Aim of the task: Below are the records. Retype exactly the lines between the lines holding "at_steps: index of" and "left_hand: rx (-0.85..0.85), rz", inclusive.

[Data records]
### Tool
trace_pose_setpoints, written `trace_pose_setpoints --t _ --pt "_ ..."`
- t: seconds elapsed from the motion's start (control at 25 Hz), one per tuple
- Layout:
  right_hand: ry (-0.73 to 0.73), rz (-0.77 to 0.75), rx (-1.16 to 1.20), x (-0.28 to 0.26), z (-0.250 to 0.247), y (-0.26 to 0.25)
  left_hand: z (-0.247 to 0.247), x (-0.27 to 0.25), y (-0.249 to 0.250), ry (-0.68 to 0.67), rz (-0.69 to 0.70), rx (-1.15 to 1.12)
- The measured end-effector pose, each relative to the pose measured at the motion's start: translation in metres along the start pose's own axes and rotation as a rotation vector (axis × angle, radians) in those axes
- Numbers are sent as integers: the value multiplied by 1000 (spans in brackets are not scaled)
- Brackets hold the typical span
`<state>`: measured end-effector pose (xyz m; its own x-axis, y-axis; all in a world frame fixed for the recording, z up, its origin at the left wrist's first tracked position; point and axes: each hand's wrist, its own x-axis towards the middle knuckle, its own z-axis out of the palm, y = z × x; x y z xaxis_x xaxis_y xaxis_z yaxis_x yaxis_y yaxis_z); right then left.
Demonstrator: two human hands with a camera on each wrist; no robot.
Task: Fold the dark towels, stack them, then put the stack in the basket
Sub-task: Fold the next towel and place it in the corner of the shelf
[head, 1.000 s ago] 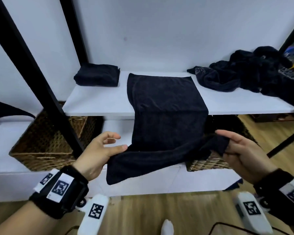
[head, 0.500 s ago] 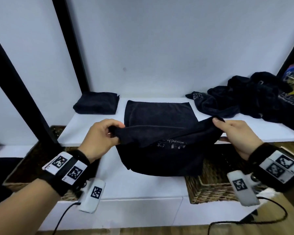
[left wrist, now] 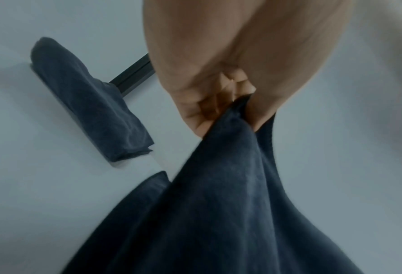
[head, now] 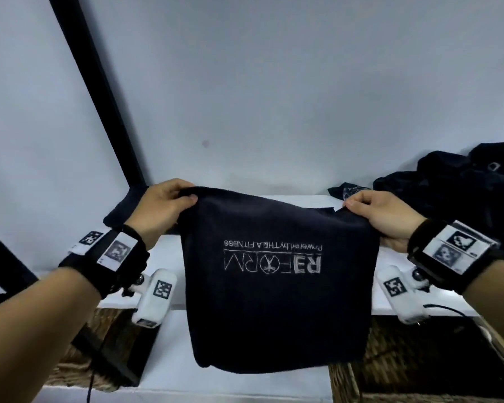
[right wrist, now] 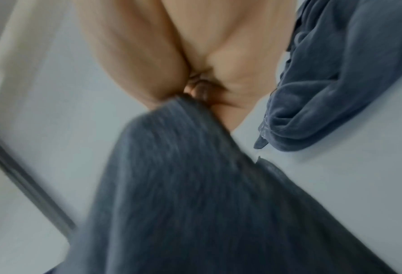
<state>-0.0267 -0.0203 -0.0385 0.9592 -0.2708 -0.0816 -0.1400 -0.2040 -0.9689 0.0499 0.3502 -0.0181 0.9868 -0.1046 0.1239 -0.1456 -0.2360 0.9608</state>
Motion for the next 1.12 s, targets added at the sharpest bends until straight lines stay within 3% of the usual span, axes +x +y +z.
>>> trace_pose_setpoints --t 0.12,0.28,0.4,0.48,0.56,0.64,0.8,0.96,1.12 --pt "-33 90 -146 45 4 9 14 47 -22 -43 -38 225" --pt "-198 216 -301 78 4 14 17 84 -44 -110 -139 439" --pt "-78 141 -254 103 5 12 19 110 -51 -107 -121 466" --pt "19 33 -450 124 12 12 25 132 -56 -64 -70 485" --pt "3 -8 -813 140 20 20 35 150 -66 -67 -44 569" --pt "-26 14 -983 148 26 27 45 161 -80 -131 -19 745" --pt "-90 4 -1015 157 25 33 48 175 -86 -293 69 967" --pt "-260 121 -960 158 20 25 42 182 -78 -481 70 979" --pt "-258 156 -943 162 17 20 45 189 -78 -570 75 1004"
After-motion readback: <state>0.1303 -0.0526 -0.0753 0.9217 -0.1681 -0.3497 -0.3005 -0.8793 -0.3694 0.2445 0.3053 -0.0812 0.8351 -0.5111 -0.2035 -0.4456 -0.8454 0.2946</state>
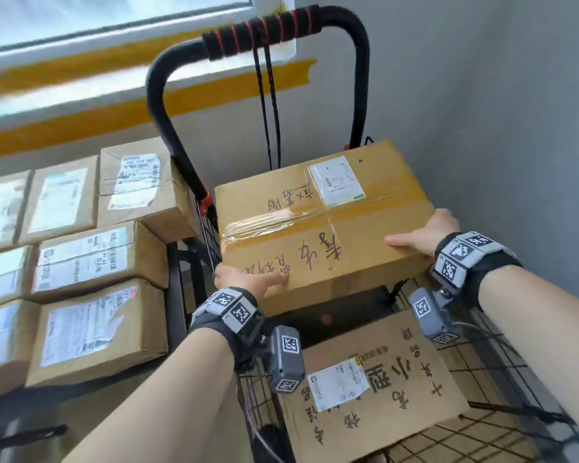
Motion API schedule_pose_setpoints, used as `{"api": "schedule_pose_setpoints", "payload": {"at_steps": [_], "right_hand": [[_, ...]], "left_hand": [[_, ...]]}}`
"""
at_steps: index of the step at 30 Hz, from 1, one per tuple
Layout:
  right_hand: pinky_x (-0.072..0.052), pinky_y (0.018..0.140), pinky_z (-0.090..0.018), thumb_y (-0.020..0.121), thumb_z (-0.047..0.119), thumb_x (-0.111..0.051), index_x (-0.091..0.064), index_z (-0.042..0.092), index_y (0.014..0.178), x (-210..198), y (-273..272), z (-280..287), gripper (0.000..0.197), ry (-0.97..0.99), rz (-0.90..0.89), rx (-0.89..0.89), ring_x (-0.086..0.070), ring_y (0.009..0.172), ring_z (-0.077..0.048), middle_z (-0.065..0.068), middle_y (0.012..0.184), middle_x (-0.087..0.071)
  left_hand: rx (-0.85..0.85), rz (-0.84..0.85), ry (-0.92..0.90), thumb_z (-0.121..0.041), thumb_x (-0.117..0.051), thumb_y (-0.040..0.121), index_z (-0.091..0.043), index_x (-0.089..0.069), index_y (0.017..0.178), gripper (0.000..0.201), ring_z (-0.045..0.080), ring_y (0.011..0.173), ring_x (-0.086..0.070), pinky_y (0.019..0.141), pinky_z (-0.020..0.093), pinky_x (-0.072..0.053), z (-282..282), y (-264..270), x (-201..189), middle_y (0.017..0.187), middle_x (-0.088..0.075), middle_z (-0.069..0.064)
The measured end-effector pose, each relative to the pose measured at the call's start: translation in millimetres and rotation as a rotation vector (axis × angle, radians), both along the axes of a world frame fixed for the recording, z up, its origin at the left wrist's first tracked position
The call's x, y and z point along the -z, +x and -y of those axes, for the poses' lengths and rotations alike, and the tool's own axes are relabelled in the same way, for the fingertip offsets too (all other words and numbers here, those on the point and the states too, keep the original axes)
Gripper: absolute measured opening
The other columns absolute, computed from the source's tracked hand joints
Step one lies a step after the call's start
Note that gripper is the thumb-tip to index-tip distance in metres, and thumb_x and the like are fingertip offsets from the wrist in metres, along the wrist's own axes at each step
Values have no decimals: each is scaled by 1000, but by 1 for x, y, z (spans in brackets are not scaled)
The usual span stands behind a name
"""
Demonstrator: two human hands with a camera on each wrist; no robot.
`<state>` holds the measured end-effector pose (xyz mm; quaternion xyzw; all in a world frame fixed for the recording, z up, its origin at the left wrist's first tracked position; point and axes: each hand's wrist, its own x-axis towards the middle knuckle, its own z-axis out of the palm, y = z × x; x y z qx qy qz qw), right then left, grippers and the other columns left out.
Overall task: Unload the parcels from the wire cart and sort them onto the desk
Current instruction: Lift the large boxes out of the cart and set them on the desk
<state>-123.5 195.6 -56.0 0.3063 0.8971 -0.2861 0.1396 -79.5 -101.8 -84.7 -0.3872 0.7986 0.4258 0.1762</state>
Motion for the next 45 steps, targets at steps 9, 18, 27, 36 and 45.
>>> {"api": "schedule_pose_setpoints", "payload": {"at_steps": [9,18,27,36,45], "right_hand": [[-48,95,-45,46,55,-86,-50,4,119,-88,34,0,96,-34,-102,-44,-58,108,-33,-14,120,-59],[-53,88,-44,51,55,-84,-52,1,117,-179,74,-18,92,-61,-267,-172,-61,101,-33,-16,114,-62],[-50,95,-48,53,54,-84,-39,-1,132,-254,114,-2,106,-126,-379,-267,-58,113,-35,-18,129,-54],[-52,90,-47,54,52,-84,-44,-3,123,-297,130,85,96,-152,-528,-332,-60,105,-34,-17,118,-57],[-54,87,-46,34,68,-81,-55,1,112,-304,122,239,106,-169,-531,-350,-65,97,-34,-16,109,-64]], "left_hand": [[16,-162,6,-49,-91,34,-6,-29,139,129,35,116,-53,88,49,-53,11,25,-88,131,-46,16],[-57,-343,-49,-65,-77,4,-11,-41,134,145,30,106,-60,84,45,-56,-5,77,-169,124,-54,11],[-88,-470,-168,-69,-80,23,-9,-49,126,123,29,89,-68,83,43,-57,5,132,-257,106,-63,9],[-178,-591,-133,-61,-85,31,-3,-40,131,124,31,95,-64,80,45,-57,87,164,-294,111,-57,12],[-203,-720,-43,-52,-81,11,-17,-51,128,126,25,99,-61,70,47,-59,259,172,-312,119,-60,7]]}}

Solution:
at_steps: index of the step at 30 Hz, from 1, one per tuple
Layout:
  right_hand: pinky_x (-0.072..0.052), pinky_y (0.018..0.140), pinky_z (-0.090..0.018), thumb_y (-0.020..0.121), thumb_z (-0.047..0.119), thumb_x (-0.111..0.051), index_x (-0.091..0.064), index_z (-0.042..0.092), index_y (0.014..0.178), x (-210..198), y (-273..272), z (-280..287), gripper (0.000..0.197), ry (-0.97..0.99), rz (-0.90..0.89), rx (-0.89..0.89), ring_x (-0.086..0.070), ring_y (0.009..0.172), ring_z (-0.077..0.048), middle_z (-0.065..0.068), middle_y (0.012..0.184), middle_x (-0.087..0.071)
  left_hand: rx (-0.85..0.85), rz (-0.84..0.85), ry (-0.92..0.90), thumb_z (-0.121..0.041), thumb_x (-0.117..0.051), thumb_y (-0.040..0.121), index_z (-0.091..0.043), index_x (-0.089..0.069), index_y (0.017..0.178), gripper (0.000..0.201), ring_z (-0.045..0.080), ring_y (0.011..0.173), ring_x (-0.086..0.070), pinky_y (0.019..0.141), pinky_z (-0.020..0.093), pinky_x (-0.072..0.053), z (-282..282), y (-264..270), x (-201..189), middle_y (0.017..0.187), middle_x (-0.088..0.075), middle_z (-0.069..0.064)

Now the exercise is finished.